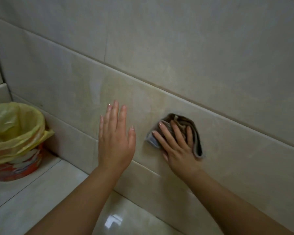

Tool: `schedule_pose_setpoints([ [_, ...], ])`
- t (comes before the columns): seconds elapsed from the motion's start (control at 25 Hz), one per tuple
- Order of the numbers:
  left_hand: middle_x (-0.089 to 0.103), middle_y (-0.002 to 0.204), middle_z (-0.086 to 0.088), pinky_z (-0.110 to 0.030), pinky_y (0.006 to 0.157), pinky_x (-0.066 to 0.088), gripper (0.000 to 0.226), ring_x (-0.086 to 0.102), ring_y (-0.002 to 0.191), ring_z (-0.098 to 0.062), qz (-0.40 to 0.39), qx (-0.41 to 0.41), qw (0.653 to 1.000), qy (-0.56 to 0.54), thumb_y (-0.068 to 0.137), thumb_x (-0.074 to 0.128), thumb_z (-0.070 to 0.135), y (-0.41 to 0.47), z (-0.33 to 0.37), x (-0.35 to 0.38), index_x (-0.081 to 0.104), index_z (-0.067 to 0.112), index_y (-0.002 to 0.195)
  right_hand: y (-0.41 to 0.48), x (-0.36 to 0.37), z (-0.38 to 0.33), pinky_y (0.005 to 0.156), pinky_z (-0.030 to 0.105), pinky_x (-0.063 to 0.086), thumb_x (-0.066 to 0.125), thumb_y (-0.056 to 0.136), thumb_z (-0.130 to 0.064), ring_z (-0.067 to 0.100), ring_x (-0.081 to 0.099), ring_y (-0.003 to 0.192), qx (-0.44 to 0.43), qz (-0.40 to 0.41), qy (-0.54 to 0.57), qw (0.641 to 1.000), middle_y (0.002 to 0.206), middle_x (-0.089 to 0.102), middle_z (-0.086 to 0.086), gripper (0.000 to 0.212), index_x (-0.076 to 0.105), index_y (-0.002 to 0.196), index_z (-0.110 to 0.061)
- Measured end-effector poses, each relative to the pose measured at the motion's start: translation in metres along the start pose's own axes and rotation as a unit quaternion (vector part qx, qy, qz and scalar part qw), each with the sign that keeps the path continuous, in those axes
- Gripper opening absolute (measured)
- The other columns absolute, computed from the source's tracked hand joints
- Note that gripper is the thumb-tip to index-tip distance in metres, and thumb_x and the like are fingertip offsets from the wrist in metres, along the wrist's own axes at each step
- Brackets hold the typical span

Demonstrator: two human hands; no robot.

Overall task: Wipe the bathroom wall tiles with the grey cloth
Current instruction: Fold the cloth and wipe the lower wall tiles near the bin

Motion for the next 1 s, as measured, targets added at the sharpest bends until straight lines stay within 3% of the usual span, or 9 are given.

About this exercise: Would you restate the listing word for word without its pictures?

Solution for this exercise:
Tool: `schedule_pose_setpoints([ [_, ...], ])`
- t (comes before the columns): seconds elapsed from the motion's start (control at 25 Hz), one per tuple
- Order of the numbers:
  left_hand: middle_x (-0.089 to 0.103), middle_y (-0.002 to 0.204), middle_z (-0.086 to 0.088), pinky_z (-0.110 to 0.030), pinky_y (0.006 to 0.157), pinky_x (-0.066 to 0.088), gripper (0.000 to 0.226), ring_x (-0.086 to 0.102), ring_y (-0.002 to 0.191), ring_z (-0.098 to 0.062), qz (-0.40 to 0.39), qx (-0.41 to 0.41), qw (0.653 to 1.000), qy (-0.56 to 0.54), thumb_y (-0.068 to 0.137), thumb_x (-0.074 to 0.128), thumb_z (-0.070 to 0.135), y (-0.41 to 0.47), z (-0.33 to 0.37), x (-0.35 to 0.38), index_x (-0.081 to 0.104), index_z (-0.067 to 0.112), index_y (-0.002 to 0.195)
  right_hand: y (-0.41 to 0.48), x (-0.36 to 0.37), z (-0.38 to 0.33), pinky_y (0.005 to 0.156), pinky_z (-0.030 to 0.105), pinky_x (-0.063 to 0.086), thumb_x (-0.066 to 0.125), thumb_y (-0.056 to 0.136), thumb_z (-0.130 to 0.064), ring_z (-0.067 to 0.100), ring_x (-0.081 to 0.099), ring_y (-0.003 to 0.192), qx (-0.44 to 0.43), qz (-0.40 to 0.41), qy (-0.54 to 0.57), qw (0.641 to 1.000), middle_y (0.002 to 0.206), middle_x (-0.089 to 0.102), middle_z (-0.086 to 0.086), gripper (0.000 to 0.212), index_x (-0.076 to 0.105), index_y (-0.002 to 0.196), index_z (-0.110 to 0.061)
- Measured end-effector poses, each relative to the pose measured at the motion's start: translation in metres along the start pose's own axes and rotation as a unit quaternion (vector part qx, qy, qz and scalar part qw), each with the sign that keeps the path continuous, in those axes
- Gripper opening absolute (measured)
- The other columns absolute, computed from the source's tracked hand joints
- Note that gripper is the thumb-tip to index-tip distance in metres, and thumb_x and the like are fingertip offsets from the wrist in metres, along the wrist's own axes at each step
- Brackets hold the typical span

Demonstrator: two human hands; no robot.

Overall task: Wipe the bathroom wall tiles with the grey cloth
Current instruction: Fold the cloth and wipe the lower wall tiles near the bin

Motion for the next 1 s, as measured, targets added at the sharpest bends until straight lines stay within 3% of the usual span, or 9 are given.

The answer has been written out in full.